**Data excerpt**
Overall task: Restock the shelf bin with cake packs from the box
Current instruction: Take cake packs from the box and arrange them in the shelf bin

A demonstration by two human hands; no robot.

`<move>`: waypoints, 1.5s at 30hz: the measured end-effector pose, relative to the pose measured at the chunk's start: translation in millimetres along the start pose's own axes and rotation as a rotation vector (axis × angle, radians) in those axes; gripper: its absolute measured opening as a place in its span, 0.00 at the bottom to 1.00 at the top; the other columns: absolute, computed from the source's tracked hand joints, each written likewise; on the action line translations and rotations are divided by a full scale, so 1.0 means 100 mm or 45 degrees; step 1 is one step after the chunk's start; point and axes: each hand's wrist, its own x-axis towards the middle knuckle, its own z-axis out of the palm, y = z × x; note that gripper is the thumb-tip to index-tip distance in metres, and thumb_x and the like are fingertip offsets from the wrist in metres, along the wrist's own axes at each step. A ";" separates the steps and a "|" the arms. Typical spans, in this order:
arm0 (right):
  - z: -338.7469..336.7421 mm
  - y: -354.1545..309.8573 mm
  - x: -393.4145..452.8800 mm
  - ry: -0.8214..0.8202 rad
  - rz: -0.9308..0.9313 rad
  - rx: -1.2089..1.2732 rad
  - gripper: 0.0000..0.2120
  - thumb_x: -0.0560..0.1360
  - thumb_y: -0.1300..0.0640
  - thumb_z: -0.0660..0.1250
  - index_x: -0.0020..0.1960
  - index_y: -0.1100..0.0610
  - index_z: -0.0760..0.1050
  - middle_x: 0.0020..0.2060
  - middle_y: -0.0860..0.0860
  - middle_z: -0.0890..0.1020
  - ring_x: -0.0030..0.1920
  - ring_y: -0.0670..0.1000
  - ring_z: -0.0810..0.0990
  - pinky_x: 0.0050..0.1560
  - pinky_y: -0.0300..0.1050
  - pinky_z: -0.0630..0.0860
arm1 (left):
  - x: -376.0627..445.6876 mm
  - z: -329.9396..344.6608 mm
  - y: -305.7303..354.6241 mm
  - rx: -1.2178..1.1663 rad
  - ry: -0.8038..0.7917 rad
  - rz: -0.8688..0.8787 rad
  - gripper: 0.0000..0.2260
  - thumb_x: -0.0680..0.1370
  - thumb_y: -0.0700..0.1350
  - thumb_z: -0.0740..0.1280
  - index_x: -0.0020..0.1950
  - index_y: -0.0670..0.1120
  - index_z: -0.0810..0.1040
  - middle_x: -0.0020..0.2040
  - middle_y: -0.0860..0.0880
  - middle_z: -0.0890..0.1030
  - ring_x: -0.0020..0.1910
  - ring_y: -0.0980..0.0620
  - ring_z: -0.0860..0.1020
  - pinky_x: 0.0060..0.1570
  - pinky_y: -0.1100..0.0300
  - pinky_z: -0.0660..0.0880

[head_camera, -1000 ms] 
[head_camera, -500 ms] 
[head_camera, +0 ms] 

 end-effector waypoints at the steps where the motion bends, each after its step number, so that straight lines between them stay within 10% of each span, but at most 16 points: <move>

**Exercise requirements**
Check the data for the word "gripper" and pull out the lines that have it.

**Reply**
`<move>`: waypoints, 1.5s at 30hz: the measured end-effector pose, relative to the pose measured at the chunk's start: translation in millimetres along the start pose's own axes and rotation as a rotation vector (axis × angle, radians) in those axes; gripper: its absolute measured opening as a place in its span, 0.00 at the bottom to 1.00 at the top; the other columns: absolute, computed from the source's tracked hand joints, each written likewise; on the action line translations and rotations are divided by a full scale, so 1.0 means 100 mm or 45 degrees; step 1 is one step after the chunk's start; point and axes: each hand's wrist, its own x-axis towards the middle knuckle, its own z-axis out of the palm, y = z × x; note that gripper is the thumb-tip to index-tip distance in metres, and thumb_x and the like are fingertip offsets from the wrist in metres, along the wrist's own axes at each step. A ";" separates the steps and a "|" the arms. Typical spans, in this order:
  - gripper: 0.0000..0.2120
  - gripper: 0.0000..0.2260

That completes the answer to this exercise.